El viernes por la mañana pareció que Carolyn Wells iba a recobrar el sentido, pero su mente no se aclaró lo suficiente para devolverla a la realidad. Carolyn tenía la sensación de flotar, como si estuviera inmersa en un lóbrego mar. Nada resultaba claro. Ni siquiera el fuerte dolor acababa de ser tangible, como si se limitara a estar presente en todo su cuerpo.
Se preguntaba dónde estaría Justin. Lo necesitaba. ¿Qué le había sucedido? ¿Por qué sentía aquel dolor? Le costaba mucho recordar. Él la había telefoneado… y estaba enfadado… Ella le habló de un hombre que había conocido en el barco… Justin la llamó por eso… Justin, no te enfades. Te quiero… Nunca ha habido otro, gimoteó, pero, por supuesto, nadie la oyó. Seguía debajo del agua.
¿Por qué se encontraba tan mal? ¿Dónde estaba? Carolyn notó que alcanzaba la superficie.
—Justin —susurró.
No se daba cuenta de que había una enfermera inclinada sobre la cama. Sólo quería decirle a Justin que no se sintiera agraviado, que no se enojara con ella.

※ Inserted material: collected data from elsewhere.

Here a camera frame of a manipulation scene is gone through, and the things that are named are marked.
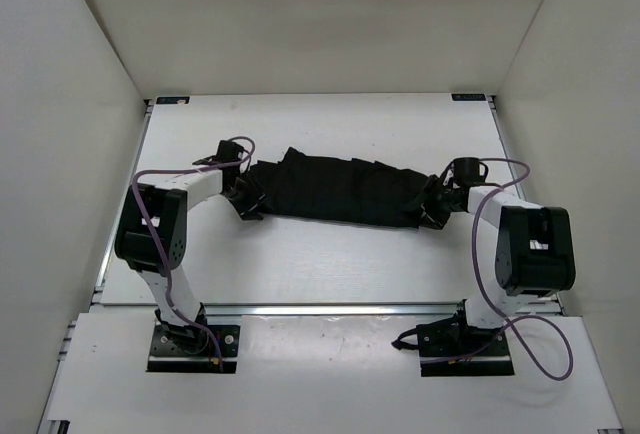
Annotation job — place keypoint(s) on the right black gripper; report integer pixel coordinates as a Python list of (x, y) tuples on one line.
[(431, 218)]

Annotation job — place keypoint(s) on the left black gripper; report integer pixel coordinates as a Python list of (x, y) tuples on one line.
[(256, 196)]

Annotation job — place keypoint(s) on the black skirt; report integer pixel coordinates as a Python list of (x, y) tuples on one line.
[(347, 191)]

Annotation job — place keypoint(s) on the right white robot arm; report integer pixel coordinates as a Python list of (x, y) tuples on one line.
[(534, 255)]

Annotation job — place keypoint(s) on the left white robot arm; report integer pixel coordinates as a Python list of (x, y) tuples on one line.
[(152, 233)]

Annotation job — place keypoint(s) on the right corner label sticker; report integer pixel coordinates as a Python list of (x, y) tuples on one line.
[(468, 97)]

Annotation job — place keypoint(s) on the corner label sticker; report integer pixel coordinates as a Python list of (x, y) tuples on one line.
[(468, 97), (172, 100)]

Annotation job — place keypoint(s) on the left corner label sticker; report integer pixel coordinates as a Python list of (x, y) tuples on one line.
[(172, 100)]

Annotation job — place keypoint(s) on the aluminium table rail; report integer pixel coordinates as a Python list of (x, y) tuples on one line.
[(331, 310)]

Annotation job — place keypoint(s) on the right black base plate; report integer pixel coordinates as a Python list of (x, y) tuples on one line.
[(449, 348)]

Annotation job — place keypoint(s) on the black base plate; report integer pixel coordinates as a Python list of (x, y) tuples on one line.
[(449, 348), (168, 353)]

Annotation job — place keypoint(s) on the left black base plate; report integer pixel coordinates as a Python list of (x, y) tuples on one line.
[(168, 353)]

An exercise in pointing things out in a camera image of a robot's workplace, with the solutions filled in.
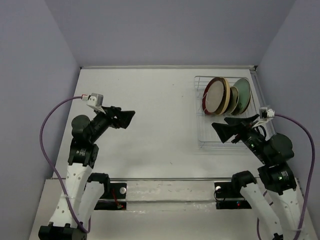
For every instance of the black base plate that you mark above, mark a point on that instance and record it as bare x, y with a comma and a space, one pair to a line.
115, 199
227, 198

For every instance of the pale orange plate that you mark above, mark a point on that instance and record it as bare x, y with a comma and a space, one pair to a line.
225, 98

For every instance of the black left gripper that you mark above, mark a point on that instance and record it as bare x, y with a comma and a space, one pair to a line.
123, 117

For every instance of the black glossy plate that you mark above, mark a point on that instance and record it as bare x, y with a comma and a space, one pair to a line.
239, 108

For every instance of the red rimmed white plate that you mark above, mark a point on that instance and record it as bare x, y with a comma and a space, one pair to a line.
213, 95

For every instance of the cream plate with black motif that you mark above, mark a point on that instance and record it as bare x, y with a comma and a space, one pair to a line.
233, 100

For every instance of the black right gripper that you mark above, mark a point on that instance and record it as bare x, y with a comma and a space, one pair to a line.
225, 131

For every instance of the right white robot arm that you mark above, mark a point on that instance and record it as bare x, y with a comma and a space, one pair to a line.
282, 219

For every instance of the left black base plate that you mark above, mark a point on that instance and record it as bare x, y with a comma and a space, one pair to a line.
115, 199

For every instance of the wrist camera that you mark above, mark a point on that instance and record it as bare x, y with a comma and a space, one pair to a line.
95, 102
265, 113

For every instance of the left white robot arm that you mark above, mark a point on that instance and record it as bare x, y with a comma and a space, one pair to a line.
82, 188

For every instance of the teal flower plate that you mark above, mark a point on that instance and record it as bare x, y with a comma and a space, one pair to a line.
244, 90

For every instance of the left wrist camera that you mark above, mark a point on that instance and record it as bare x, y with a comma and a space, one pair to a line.
95, 102

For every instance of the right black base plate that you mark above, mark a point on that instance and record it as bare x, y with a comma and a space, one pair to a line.
227, 198

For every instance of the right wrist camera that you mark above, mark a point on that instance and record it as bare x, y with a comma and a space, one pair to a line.
265, 113

—Justin, por favor… ¡no! —suplicó, y volvió a desvanecerse, apartándose del dolor entre la acogedora oscuridad.
La enfermera, advertida de que informara de cuanto dijera Carolyn Wells, telefoneó al capitán Tom Shea. Pasaron la llamada al despacho donde el capitán estaba revisando por enésima vez el relato de Justin Wells sobre lo que había hecho la tarde del lunes: telefonear a su esposa para manifestarle su enfado por haber llamado al programa de radio, después ir a su casa para hablar con ella en persona y, al ver que no estaba, cambiarse de abrigo y regresar a la oficina. En ningún momento llegó a verla.
Shea escuchó el informe de la enfermera y dijo:
—Señor Wells, ¿por qué no oye esto usted mismo?
Justin Wells apretó los labios y se ruborizó mientras la enfermera, titubeando, le repetía las palabras de Carolyn.
—Gracias —dijo en voz baja; colgó el auricular y se puso e pie—. ¿Piensa detenerme? —preguntó a Shea.
—Todavía no.
—Bien, me encontrará en el hospital. Cuando mi esposa recobre el conocimiento, me necesitará a su lado. Tanto si recuerda lo que ha sucedido como si no, puedo prometerle una cosa: por mucho que se esfuerce en reunir pruebas contra mí, Carolyn sabe que me mataría antes de hacerle el menor daño.
Shea esperó a que Wells se marchara para llamar al sargento guardia.
—Envíe un agente femenino al hospital Lenox Hill —ordenó— Justin Wells no debe quedarse en ningún momento a solas en la habitación con su mujer.
Permaneció sentado, revisando mentalmente el caso y poniendo mala cara ante la perspectiva de reunirse otra vez con Oliver Baker, que lo había llamado solicitando una entrevista. Baker estaba resultando un testigo importante. Había visto el sobre que Carolyn llevaba bajo el brazo antes de que se lo arrebataran, estaba seguro de que iba franqueado y dirigido a una doctora y no le cabía duda de que hombre que le había arrebatado el sobre llevaba una gabardina Burberry.
Quizá la memoria de Baker se había refrescado un poco más, y, por eso le había pedido una nueva reunión. Como todos los asistentes al funeral de Hilda Johnson pocas horas antes, estaba impaciente por ver a Justin Wells en manos de la justicia. ¿A qué desconocido, razonó, habría dejado entrar en su apartamento Hilda en plena noche, a no ser que éste se hubiese identificado como marido de la víctima a la que había visto que empujaban delante de la camioneta?
Wells era culpable, Shea estaba convencido, y lo enfurecía pensar que el asesino de Hilda acababa de abandonar aquella misma habitación.